What the task requires ▸ Go through the data below and transcribe it exactly. Omit the images.

Stored data
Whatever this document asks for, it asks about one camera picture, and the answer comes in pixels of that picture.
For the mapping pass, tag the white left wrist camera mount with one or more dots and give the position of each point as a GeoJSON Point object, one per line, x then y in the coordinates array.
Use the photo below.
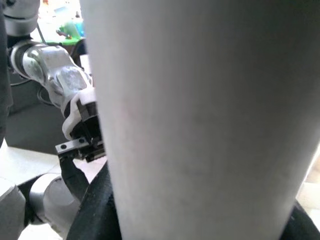
{"type": "Point", "coordinates": [68, 125]}

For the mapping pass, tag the green plastic toy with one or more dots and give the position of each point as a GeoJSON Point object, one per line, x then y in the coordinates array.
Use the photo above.
{"type": "Point", "coordinates": [72, 28]}

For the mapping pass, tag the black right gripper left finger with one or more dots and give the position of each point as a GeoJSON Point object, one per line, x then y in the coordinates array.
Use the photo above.
{"type": "Point", "coordinates": [95, 212]}

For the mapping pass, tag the silver robot hip joint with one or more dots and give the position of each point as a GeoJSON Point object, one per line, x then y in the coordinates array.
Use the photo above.
{"type": "Point", "coordinates": [55, 200]}

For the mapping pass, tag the white plastic table leg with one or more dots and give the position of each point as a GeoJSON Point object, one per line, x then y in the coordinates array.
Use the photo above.
{"type": "Point", "coordinates": [200, 112]}

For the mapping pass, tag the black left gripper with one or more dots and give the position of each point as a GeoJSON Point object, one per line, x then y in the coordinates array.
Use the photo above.
{"type": "Point", "coordinates": [87, 125]}

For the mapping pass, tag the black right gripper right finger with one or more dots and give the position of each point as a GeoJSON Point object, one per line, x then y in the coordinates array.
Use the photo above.
{"type": "Point", "coordinates": [305, 225]}

Response to the task ▸
Whatever this document asks for, it asks about one camera picture, and the answer comes in pixels of that picture.
For the mapping pass, tag the white left wrist camera mount with one or more dots and give the position of each point as a GeoJSON Point object, one per line, x then y in the coordinates array.
Use the photo below.
{"type": "Point", "coordinates": [68, 125]}

For the mapping pass, tag the green plastic toy with one or more dots and give the position of each point as a GeoJSON Point object, one per line, x then y in the coordinates array.
Use the photo above.
{"type": "Point", "coordinates": [72, 28]}

For the mapping pass, tag the black right gripper left finger with one or more dots and give the position of each point as a GeoJSON Point object, one per line, x then y in the coordinates array.
Use the photo above.
{"type": "Point", "coordinates": [95, 212]}

For the mapping pass, tag the silver robot hip joint with one or more dots and give the position of each point as a GeoJSON Point object, one per line, x then y in the coordinates array.
Use the photo above.
{"type": "Point", "coordinates": [55, 200]}

For the mapping pass, tag the white plastic table leg with one or more dots and give the position of each point as a GeoJSON Point object, one per line, x then y in the coordinates array.
Use the photo above.
{"type": "Point", "coordinates": [200, 112]}

For the mapping pass, tag the black left gripper with one or more dots and give the position of each point as a GeoJSON Point object, one per line, x then y in the coordinates array.
Use the photo above.
{"type": "Point", "coordinates": [87, 125]}

For the mapping pass, tag the black right gripper right finger with one or more dots and give the position of each point as a GeoJSON Point object, one per line, x then y in the coordinates array.
Use the photo above.
{"type": "Point", "coordinates": [305, 225]}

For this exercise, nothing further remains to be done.